» **Raw data**
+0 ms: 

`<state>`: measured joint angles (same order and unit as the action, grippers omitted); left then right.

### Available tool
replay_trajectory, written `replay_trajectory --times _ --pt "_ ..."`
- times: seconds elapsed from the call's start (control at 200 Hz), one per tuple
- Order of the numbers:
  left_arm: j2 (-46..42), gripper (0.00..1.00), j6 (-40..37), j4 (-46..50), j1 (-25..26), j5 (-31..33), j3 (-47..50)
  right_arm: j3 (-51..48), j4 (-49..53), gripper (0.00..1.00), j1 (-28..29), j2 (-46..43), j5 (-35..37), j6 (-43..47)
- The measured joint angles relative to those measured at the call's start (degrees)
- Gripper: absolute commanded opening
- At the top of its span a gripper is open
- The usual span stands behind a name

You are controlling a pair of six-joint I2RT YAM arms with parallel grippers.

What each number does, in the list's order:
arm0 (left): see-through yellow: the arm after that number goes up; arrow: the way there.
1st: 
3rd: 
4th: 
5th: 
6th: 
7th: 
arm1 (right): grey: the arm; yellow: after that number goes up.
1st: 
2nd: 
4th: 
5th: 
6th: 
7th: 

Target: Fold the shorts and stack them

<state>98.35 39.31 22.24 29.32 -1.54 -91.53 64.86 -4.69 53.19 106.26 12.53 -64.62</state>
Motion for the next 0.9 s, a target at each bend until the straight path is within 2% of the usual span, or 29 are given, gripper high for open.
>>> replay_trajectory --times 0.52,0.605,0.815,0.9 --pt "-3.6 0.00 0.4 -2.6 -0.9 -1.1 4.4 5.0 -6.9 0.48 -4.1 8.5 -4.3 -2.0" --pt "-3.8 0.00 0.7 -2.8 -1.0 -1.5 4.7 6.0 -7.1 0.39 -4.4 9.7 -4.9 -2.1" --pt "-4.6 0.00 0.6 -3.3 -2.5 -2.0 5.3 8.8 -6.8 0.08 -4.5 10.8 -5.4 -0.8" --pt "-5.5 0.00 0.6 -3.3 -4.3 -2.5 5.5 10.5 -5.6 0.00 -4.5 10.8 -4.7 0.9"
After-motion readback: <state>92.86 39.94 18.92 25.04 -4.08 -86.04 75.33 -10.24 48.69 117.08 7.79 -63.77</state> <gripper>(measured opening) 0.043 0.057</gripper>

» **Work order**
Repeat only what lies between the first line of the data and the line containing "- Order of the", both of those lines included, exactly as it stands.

» **Your solution**
+0 ms: 

`<state>`: measured joint angles (same order and unit as the action, grippers omitted); left then right.

### Available tool
replay_trajectory, written `replay_trajectory --times _ --pt "_ ..."`
- times: seconds elapsed from the call's start (control at 200 Hz), one per tuple
- Order of the numbers:

This answer is complete.